Copy word for word, please, the lines of the entries below running from the one containing "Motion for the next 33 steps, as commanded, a" to the one containing "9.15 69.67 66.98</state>", both ends included.

Stored dataset items:
= = = =
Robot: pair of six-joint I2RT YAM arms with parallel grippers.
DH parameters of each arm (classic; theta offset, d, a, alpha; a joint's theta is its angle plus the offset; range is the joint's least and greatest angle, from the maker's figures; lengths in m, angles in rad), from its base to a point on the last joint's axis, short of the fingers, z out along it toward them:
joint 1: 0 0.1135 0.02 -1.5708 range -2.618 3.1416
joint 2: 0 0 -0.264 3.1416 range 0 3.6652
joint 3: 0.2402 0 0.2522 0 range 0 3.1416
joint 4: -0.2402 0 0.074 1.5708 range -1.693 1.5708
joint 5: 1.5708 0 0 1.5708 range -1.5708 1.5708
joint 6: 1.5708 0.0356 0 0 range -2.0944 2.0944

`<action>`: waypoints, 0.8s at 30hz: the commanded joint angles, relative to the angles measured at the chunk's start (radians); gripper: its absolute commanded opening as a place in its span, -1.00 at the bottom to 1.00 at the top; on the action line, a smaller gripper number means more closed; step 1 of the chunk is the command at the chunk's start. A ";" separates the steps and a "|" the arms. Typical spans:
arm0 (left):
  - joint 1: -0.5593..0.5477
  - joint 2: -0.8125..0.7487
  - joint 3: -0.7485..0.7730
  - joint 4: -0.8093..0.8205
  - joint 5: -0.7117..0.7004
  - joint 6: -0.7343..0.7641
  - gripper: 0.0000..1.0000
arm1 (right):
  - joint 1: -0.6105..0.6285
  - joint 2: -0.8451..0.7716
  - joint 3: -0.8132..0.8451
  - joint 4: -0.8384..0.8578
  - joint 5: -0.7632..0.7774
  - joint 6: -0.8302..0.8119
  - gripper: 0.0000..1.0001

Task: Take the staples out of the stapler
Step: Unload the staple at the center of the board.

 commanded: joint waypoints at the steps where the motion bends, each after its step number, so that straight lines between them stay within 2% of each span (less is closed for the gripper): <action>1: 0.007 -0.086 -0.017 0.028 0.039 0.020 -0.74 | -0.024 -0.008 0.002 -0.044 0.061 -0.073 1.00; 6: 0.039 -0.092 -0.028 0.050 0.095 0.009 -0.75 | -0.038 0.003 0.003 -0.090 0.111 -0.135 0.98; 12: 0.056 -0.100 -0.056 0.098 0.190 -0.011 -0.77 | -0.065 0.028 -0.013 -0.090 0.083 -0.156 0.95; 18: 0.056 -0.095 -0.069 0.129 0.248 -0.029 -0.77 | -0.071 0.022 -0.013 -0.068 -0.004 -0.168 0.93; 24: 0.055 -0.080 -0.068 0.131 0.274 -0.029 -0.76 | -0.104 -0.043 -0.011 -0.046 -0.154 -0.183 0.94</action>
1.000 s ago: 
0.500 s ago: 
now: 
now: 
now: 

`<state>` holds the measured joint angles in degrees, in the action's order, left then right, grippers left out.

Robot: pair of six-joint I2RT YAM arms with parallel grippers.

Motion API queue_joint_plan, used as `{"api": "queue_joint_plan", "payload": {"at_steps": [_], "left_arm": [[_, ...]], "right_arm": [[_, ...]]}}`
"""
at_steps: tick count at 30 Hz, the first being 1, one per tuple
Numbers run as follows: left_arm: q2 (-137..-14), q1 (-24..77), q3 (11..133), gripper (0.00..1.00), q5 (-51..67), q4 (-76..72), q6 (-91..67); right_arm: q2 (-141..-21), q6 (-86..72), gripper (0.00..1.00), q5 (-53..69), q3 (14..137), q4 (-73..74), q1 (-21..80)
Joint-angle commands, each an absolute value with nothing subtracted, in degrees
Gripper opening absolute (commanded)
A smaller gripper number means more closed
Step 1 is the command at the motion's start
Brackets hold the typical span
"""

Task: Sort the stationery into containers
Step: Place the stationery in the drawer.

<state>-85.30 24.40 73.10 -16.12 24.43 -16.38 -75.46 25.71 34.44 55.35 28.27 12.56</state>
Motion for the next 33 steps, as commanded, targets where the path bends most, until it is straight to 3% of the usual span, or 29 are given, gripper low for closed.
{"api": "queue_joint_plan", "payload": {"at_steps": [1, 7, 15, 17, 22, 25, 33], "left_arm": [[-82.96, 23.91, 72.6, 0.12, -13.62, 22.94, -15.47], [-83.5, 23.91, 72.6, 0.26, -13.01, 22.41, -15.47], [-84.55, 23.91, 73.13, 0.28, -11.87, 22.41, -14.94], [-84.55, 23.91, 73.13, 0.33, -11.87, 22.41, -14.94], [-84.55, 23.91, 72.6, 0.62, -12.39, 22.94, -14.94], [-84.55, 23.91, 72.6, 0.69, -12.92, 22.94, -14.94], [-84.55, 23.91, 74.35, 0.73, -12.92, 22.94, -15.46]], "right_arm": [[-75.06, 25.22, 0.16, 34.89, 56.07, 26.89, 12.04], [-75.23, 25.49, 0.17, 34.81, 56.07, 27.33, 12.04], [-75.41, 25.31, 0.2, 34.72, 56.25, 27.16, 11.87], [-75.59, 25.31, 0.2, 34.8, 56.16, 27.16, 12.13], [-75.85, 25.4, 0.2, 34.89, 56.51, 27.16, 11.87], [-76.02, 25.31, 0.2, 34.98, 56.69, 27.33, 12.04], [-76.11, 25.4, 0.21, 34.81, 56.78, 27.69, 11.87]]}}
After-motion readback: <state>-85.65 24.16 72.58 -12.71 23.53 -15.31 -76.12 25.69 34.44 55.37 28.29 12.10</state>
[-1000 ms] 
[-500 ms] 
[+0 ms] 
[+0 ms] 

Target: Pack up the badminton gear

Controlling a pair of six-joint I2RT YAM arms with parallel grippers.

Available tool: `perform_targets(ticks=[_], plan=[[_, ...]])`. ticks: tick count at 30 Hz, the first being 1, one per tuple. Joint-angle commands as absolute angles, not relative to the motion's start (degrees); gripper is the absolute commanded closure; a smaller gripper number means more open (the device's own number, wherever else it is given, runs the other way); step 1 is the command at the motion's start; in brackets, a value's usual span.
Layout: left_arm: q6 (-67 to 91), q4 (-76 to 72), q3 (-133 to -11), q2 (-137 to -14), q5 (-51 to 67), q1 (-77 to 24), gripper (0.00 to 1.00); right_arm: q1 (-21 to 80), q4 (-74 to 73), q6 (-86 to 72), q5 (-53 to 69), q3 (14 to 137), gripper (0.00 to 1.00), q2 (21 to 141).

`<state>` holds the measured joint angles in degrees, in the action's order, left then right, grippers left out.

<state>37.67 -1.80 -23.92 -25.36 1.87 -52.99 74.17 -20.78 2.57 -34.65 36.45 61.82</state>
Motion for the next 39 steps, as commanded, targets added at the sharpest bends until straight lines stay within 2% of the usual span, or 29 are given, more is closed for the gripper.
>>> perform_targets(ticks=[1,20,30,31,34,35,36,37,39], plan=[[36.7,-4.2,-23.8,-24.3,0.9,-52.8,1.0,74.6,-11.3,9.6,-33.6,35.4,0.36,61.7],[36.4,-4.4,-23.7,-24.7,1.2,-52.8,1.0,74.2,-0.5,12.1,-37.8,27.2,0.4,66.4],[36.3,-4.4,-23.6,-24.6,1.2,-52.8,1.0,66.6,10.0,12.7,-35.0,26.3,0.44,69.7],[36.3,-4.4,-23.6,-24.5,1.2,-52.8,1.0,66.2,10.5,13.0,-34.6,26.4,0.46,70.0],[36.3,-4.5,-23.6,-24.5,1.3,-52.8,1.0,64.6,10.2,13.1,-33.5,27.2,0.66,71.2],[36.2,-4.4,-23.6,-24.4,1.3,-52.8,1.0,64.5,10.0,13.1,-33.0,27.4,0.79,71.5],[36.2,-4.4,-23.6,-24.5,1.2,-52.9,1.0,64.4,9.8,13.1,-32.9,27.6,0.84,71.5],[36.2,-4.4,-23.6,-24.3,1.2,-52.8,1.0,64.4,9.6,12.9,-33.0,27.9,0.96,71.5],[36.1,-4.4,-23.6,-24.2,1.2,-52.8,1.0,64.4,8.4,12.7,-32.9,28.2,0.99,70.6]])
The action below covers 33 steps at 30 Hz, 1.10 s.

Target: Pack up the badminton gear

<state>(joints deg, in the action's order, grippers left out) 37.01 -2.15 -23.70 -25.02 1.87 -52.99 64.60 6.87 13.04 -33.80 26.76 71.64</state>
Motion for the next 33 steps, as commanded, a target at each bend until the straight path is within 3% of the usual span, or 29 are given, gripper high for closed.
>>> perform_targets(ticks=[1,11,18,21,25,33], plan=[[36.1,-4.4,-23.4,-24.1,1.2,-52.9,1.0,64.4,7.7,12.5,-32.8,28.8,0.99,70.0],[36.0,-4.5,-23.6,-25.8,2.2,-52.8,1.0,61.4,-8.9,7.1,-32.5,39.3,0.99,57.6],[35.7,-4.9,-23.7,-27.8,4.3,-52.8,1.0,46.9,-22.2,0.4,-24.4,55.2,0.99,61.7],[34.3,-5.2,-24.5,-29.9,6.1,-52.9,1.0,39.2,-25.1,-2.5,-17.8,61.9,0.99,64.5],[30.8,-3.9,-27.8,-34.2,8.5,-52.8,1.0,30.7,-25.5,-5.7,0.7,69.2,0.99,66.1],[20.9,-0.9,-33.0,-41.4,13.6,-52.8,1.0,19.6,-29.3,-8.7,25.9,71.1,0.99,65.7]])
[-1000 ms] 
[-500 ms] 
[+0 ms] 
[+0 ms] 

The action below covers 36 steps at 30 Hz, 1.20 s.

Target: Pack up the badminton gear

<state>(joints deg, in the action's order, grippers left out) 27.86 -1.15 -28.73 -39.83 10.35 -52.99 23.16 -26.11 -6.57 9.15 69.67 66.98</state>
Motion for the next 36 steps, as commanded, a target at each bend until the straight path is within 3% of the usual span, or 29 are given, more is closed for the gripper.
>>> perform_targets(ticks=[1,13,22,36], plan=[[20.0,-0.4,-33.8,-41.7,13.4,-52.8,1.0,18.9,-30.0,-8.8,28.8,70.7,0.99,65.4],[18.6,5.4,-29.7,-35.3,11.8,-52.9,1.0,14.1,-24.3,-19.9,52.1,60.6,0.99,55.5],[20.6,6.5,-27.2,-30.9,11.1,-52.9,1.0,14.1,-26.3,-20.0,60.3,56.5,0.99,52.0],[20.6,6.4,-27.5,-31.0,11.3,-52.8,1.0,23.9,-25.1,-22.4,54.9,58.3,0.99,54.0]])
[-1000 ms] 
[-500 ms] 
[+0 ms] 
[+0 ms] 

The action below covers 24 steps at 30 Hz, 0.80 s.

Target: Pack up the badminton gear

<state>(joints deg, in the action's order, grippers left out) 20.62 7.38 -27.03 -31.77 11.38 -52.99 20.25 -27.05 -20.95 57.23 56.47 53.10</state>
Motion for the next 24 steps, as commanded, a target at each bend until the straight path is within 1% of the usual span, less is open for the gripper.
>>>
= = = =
§ RESULT
Motion for the next 33 steps, as commanded, a target at each bend until the straight path is within 3% of the usual span, or 29 are given, gripper high for closed.
>>> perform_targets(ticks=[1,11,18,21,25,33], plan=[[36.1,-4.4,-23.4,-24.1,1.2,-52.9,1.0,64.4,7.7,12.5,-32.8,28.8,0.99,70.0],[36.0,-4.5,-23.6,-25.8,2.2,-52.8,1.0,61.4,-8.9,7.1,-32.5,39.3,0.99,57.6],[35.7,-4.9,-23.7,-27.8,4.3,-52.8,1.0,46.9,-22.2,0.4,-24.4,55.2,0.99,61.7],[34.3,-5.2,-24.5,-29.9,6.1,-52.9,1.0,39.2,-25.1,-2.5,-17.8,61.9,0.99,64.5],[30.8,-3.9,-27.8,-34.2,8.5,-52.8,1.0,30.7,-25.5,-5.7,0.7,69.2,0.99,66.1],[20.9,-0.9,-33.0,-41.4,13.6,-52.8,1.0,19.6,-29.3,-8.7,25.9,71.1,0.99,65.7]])
[-1000 ms] 
[-500 ms] 
[+0 ms] 
[+0 ms] 

The action below covers 36 steps at 30 Hz, 1.20 s.

Target: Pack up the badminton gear

<state>(joints deg, in the action's order, grippers left out) 27.86 -1.15 -28.73 -39.83 10.35 -52.99 23.16 -26.11 -6.57 9.15 69.67 66.98</state>

No further answer is needed.